Estudos revelam uma assustadora influência midiática ao alcance dos jovens. As “facilidades” encontradas levam ao comodismo e, no caso dessa faixa etária, a absorção dos dados veiculados é imediata. Hoje é clara a constatação de uma desestrutura na aprendizagem quando o assunto é leitura e interpretação de textos, a nível nacional. As estatísticas, peculiares à compreensão do que se lê, em todas as áreas, avaliam a lacuna de estratégias incisivas no processo educativo.

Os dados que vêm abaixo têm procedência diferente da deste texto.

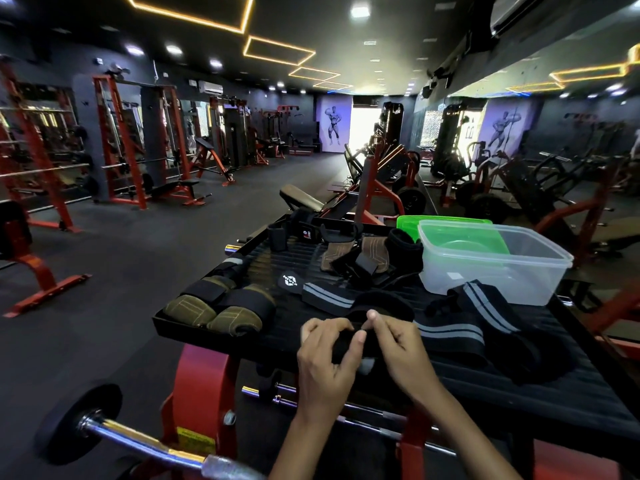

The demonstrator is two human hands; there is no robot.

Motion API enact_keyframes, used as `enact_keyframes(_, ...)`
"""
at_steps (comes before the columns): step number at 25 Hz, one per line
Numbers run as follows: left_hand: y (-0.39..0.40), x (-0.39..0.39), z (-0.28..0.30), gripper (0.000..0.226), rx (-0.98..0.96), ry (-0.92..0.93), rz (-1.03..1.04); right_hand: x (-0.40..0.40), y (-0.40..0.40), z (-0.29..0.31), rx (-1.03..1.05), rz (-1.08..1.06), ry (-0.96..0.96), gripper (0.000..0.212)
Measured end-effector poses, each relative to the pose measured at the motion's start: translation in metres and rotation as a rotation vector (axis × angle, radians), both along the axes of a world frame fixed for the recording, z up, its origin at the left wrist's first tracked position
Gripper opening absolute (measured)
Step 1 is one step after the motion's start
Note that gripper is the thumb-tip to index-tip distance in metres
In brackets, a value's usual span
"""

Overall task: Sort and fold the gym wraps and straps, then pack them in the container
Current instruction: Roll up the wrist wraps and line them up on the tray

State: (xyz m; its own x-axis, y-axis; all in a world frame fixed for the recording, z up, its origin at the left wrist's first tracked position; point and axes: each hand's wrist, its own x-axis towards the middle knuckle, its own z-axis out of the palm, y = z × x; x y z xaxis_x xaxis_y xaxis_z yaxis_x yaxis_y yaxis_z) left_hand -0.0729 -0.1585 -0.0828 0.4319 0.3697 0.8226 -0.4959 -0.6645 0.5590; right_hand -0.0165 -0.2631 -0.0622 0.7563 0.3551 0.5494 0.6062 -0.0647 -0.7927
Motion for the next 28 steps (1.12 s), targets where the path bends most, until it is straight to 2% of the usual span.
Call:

Entretanto, ao passo de aperfeiçoamentos profissionais e busca constante do aprimoramento das metodologias aplicadas nas salas de aula, temos exemplos de superação e a certeza de que é possível e válido agregarmos esforços infindáveis para reverter esse quadro. Viver e fazer Educação é, além de alimentar o amor pela profissão, acompanhar as modificações nas esferas do conhecimento.
O novo acordo ortográfico está “batendo à porta”, ou melhor, já entrou, desde janeiro. Possivelmente, ainda não estamos familiarizados com as alterações feitas na gramática, tão somente achando fácil essa adaptação. Malgrado as inúmeras diferenciações e exclusão de acentos e hífens, o que altera significativamente a escrita, é preciso correr contra o tempo e colocar o português na ponta da língua, do lápis e do computador, o quanto antes. Somos mediadores de tais contrafações junto aos educandos, e co-responsáveis por instigar a necessidade de ampliação do hábito de estudo. Bom, ortografia é uma convenção, começa por aí. Contudo, é interessante quando essas variações vêm para aproximar a língua e possibilitar a conexão entre a grafia e a fala.